§ **TASK TO CARRY OUT**
Where a picture appears in the data below, exclude it; restate everything else word for word.

§ **GIVEN DATA**
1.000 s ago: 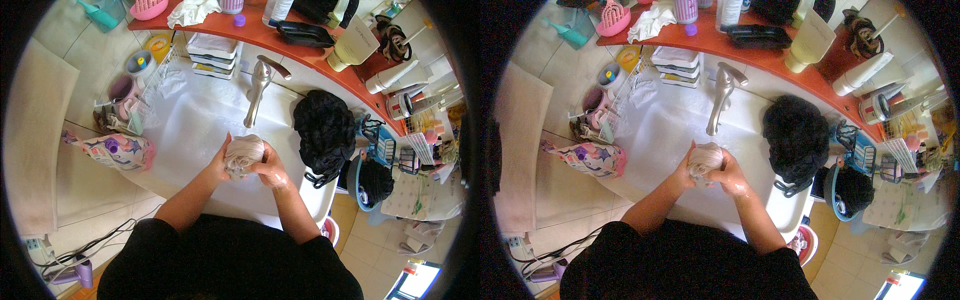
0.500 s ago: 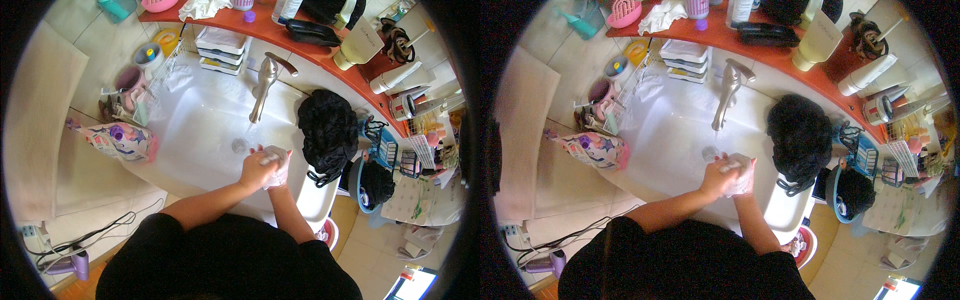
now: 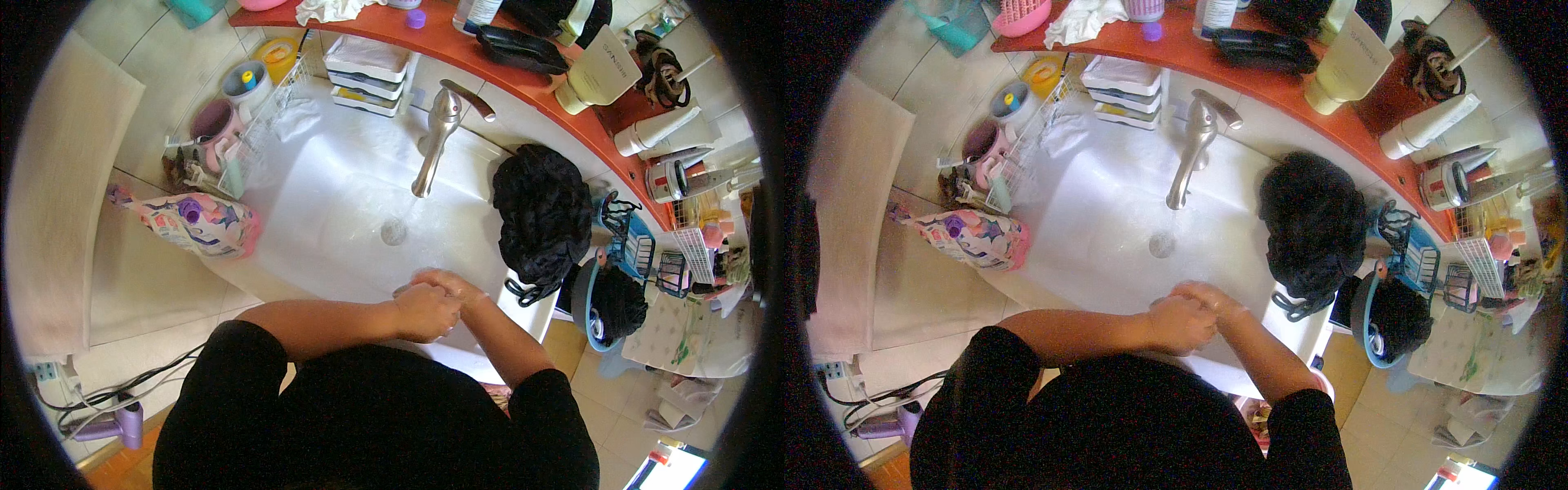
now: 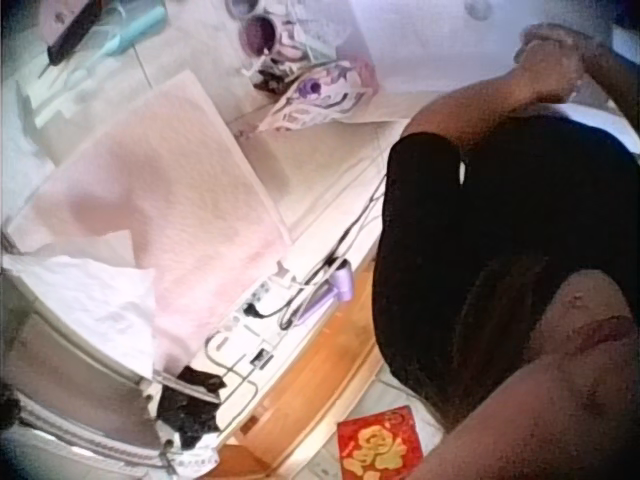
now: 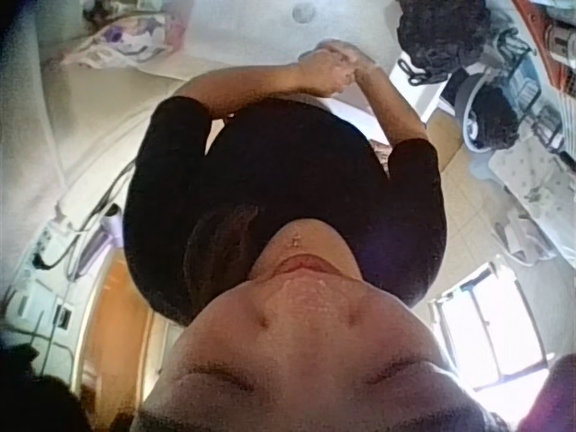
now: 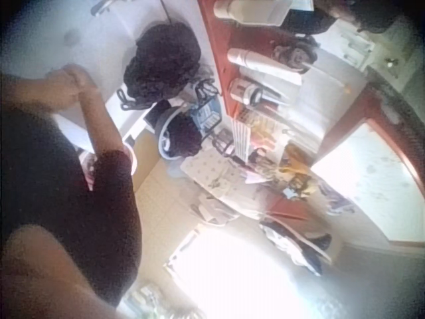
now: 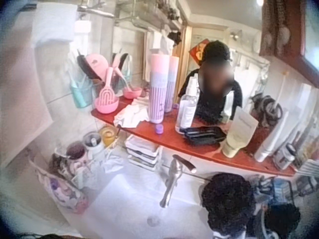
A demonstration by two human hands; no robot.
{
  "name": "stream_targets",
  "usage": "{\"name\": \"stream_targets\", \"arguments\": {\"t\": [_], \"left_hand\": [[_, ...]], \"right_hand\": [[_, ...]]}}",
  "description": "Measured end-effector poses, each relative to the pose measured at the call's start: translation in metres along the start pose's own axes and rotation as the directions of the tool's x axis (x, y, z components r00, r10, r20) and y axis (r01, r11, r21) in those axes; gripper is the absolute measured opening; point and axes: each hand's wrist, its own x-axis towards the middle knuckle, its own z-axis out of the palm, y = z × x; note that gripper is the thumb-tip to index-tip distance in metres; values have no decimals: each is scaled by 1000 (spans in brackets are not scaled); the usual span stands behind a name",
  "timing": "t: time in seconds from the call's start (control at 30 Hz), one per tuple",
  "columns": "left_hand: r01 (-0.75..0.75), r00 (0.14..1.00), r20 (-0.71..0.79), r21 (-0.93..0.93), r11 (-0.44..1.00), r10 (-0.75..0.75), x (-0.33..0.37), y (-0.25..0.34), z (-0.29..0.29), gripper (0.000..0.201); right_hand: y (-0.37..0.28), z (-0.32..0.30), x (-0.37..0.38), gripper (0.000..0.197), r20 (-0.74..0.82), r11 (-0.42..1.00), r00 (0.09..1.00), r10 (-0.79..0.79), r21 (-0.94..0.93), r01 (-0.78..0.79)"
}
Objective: The person washes a light-colored cloth and a black cloth in a white sink. They rub the items by hand under running water, rinse them thoroughly, and wring them out to remove excess water.
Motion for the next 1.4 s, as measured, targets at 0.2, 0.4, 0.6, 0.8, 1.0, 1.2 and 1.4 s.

§ **FINISHED EXERCISE**
1.000 s ago: 
0.500 s ago: 
now: 
now: 
now: 
now: 
now: 
A demonstration by two human hands; no robot.
{
  "name": "stream_targets",
  "usage": "{\"name\": \"stream_targets\", \"arguments\": {\"t\": [_], \"left_hand\": [[_, ...]], \"right_hand\": [[_, ...]]}}",
  "description": "Measured end-effector poses, each relative to the pose measured at the call's start: translation in metres along the start pose's own axes and rotation as the directions of the tool's x axis (x, y, z components r00, r10, r20) and y axis (r01, r11, r21) in those axes; gripper is the absolute measured opening; point and axes: each hand's wrist, its own x-axis towards the middle knuckle, its own z-axis out of the palm, y = z × x; note that gripper is the thumb-tip to index-tip distance in metres; values have no decimals: each is scaled by 1000 (spans in brackets are not scaled); the usual span stands behind a name",
  "timing": "t: time in seconds from the call's start (control at 30 Hz), one per tuple",
  "columns": "left_hand: r01 (-0.75..0.75), r00 (0.14..1.00), r20 (-0.71..0.79), r21 (-0.93..0.93), r11 (-0.44..1.00), r10 (-0.75..0.75), x (-0.33..0.37), y (-0.25..0.34), z (-0.29..0.29), gripper (0.000..0.201); right_hand: y (-0.37..0.28), z (-0.32..0.30), x (-0.37..0.38), gripper (0.000..0.197), r20 (-0.74..0.82), r11 (-0.42..1.00), r00 (0.09..1.00), r10 (-0.79..0.79), r21 (-0.94..0.93), r01 (-0.78..0.79)"
}
Objective: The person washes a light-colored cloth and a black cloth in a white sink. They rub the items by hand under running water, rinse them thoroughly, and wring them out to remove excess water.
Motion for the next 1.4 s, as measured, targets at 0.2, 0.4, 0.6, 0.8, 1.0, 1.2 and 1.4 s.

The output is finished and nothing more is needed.